Will historians see 2020 as the start of the ‘short’ 21st century?

  • If so, Trump belongs to the interregnum. He’s not a dramatic break.
  • Certainly there are continuities, for example, in the Middle East. But there are also discontinuities with China and Iran.
  • Is the pandemic a fundamental watershed?

Is American power in decline?

  • In some ways, the US is more powerful this decade than it was the decade before.
  • The US has a strong domestic energy supply again.
  • The Fed is still an international lender of last resort.
  • One of the consequences of the pandemic was that in March the Fed effectively extended an indirect dollar credit line in principle to China.
  • The story about rising Chinese power is not straightforwardly at American expense.
  • The domestic political turmoil in the US is going to be consequential to the American-Chinese strategic competition.

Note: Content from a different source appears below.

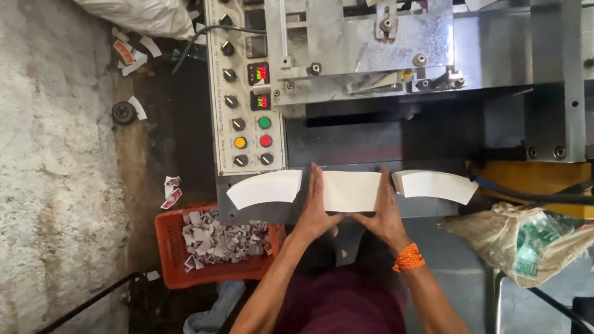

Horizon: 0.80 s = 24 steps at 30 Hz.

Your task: Feeding pre-cut paper cup blanks into a forming machine and clearing jams in the production line.

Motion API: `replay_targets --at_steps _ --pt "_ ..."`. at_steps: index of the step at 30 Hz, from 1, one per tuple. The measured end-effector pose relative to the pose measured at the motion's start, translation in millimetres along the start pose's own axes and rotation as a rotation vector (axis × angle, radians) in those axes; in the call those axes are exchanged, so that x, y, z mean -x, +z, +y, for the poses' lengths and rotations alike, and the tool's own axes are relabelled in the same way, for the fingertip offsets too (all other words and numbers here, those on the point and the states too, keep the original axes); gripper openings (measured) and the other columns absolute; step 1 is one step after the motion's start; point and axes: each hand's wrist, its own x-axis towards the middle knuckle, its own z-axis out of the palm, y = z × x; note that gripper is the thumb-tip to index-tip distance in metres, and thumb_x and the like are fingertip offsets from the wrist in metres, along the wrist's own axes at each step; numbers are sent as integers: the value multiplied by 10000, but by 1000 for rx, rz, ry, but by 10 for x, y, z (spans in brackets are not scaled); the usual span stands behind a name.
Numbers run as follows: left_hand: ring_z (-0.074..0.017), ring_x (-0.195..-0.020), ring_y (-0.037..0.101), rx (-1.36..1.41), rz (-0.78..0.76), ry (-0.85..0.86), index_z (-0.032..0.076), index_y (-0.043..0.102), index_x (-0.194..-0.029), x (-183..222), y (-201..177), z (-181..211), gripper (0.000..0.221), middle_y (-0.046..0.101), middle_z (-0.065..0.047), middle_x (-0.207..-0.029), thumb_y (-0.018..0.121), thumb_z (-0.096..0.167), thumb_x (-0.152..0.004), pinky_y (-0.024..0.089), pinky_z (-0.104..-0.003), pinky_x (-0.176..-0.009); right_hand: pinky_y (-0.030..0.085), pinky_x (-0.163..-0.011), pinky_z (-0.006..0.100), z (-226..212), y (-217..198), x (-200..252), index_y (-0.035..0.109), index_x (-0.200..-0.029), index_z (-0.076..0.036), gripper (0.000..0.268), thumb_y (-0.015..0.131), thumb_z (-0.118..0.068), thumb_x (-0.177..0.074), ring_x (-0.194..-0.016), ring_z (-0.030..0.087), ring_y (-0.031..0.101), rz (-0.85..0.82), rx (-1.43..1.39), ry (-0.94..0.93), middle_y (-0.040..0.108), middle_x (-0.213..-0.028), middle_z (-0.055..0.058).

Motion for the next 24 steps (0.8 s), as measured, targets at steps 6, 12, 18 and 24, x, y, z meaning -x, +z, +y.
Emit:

The Republican party got what they wanted out of a Trump presidency, the courts.

  • In that sense, 2020 could be another watershed year: pre-Barrett and post-Barrett.
  • Although history of the court suggests that partisan affiliations don’t always predict outcomes.
  • Since the late 1960s/early 1970s, American politics has become judicialized.
  • The crucial point is the intense politicization of these decisions.

Trump invokes huge depths of revulsion in many Americans. Trying to stand back and look at his presidency historically can seem like moral indifference.

  • The narrative about Trump as a singular evil is the lens through which many people have lived their lives in the past four years.
  • This narrative takes a pretty distorted view of the American past as well as the state of the republic before Trump.
  • Trump seems incapable of understanding the distinction between the president as head of state and the president as head of government.
  • Geopolitically, the Trump presidency has made a difference, especially in relation to China.